# 44 Caliber Blackpowder Rifle



## Gumbo1 (Nov 10, 2009)

Do they make one? I have a blackpowder 44 cal revolver and was wondering if them make a rifle in 44 caliber. Just to be able to shoot the same .451 round balls. 

Thanks,


----------



## fishtail (Nov 10, 2009)

This is one I've always found interesting.
http://www.cabelas.com/cabelas/en/t...&parentType=index&indexId=cat20817&hasJS=true
It's design has the reputation to cause cylinder fires. In my opinion it should be just as reliable as any revolver as long as you seal the cylinders with lube.
Before the regulations changes it was not legal. I believe it may be now.


----------



## tv_racin_fan (Nov 10, 2009)

UUMM a 44 caliber rifle would use a .430 ball generally and not a .451 ball. What you want is a 46 caliber rifle... By the way I use .454 balls in my sons Pietta 1858ish revolver and .457 in my ROAs.

The trouble with the revolving rifle is where to put your forward hand. Most people I know put their forward hand on the forearm of their rifle. Do that with a revolving rifle and you get serious pain or at the very least a very very unpleasant surprise.

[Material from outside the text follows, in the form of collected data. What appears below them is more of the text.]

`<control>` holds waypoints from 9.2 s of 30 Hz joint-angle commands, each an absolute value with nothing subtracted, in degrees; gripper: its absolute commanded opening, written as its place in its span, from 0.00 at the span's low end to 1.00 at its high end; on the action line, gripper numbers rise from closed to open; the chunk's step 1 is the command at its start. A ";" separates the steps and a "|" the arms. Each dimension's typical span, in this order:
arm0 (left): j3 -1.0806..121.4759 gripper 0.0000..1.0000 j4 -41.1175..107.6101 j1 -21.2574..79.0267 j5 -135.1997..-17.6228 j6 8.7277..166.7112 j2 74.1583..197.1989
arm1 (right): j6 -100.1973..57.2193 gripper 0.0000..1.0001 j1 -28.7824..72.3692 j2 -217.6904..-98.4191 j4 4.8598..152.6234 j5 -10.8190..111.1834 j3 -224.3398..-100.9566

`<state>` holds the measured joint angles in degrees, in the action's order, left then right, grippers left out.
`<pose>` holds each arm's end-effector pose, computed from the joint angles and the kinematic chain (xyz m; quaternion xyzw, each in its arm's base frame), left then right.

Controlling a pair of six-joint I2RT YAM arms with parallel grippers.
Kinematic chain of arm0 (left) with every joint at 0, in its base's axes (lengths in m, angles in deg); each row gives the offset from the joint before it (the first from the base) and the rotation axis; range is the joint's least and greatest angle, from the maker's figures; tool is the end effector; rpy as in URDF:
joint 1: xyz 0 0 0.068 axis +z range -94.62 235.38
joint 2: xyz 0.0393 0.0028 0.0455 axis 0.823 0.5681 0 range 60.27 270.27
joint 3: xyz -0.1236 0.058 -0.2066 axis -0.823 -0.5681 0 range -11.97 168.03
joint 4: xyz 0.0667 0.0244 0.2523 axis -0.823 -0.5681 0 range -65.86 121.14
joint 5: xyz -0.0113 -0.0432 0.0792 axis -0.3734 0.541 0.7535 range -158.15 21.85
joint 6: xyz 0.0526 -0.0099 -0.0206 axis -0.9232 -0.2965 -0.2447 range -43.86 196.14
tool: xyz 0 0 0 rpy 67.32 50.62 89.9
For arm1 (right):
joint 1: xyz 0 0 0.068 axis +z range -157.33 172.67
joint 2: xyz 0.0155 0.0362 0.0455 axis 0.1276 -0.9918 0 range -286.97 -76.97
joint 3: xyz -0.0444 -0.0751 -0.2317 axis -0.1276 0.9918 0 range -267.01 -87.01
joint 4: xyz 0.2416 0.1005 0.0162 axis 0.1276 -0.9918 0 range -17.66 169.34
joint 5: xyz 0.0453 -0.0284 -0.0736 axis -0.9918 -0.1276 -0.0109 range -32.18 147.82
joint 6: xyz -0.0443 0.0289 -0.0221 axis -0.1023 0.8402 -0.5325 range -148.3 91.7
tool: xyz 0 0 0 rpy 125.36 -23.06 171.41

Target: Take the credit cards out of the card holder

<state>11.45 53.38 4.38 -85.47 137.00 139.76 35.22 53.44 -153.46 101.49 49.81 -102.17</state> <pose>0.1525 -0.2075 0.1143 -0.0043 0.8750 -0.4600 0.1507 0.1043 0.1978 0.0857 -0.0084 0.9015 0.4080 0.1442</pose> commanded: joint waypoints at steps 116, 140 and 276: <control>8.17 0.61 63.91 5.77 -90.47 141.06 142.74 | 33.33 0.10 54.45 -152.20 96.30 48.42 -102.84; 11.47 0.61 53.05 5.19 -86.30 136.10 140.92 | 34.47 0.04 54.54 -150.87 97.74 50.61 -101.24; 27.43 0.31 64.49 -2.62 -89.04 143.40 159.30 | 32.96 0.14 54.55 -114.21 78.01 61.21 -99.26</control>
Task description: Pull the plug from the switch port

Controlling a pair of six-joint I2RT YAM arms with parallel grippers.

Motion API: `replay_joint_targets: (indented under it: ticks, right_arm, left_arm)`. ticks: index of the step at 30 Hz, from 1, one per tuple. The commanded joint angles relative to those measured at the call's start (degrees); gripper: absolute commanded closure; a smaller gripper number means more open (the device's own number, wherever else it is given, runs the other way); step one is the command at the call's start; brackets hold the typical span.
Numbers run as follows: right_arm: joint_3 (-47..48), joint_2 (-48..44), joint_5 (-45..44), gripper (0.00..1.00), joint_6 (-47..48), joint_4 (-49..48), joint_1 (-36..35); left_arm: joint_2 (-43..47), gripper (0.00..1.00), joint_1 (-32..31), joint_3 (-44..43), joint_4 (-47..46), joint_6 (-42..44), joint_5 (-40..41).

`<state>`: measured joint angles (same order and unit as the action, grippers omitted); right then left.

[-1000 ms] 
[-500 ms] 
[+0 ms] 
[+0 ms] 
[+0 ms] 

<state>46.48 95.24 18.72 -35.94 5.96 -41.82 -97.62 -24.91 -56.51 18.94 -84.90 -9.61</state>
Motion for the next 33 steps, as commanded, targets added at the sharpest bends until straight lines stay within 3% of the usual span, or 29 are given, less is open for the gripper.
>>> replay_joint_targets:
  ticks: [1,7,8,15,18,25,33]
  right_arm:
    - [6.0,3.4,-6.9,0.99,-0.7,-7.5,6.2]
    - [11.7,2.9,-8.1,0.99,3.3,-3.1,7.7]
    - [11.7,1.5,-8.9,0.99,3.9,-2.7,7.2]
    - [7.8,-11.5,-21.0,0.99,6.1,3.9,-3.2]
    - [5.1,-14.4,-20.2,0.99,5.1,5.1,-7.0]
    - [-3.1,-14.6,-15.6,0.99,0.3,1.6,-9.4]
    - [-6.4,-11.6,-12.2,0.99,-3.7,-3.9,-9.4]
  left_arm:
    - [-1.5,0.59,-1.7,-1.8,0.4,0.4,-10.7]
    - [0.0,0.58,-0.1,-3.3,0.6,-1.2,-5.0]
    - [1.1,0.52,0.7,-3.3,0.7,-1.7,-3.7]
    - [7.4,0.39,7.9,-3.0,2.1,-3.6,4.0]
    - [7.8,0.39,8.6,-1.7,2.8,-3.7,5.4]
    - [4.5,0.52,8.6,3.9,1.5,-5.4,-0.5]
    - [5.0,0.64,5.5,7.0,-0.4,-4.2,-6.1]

Just the same I would love to have one of those. Alas it is somewhere down the list of firearms I would dearly love to own.


----------



## Gumbo1 (Nov 10, 2009)

Thanks guys. I like the looks of the one at Cabela's and I understand about the forward placement of my hand but had not thought about that.... I don't think that's a risk I want.  
I might be looking for something that's not made?? More of a single shot, muzzleloader for target practice using my rounds with my revolver.


----------



## tv_racin_fan (Nov 11, 2009)

Gumbo if you understand the danger you generally put your off hand on the bottom of the trigger guard. I can understand wanting a rifle that uses the same size ball but I do not know of any. I carry a 45 cal revolver and a 50 cal rifle myself.


----------



## Flintrock (Nov 11, 2009)

Im am using a .451 round ball in my 45.
,
It is a snug fit but shoots nice tight groups at 100 yrds.
.
 Killed an 8 pointer with it Monday am


----------



## Whiteeagle (Nov 11, 2009)

Gumbo, the 44 bp pistol actually shoots a .45 cal bullet. I mold my own .451 conicals and use them in both pistol and kentucky caplock. lube them and use wonder wads over the powder and eliminate chain firing sometimse found with round balls. If you use round balls, fill cyl over balls with lube. pm me if you need further info.


----------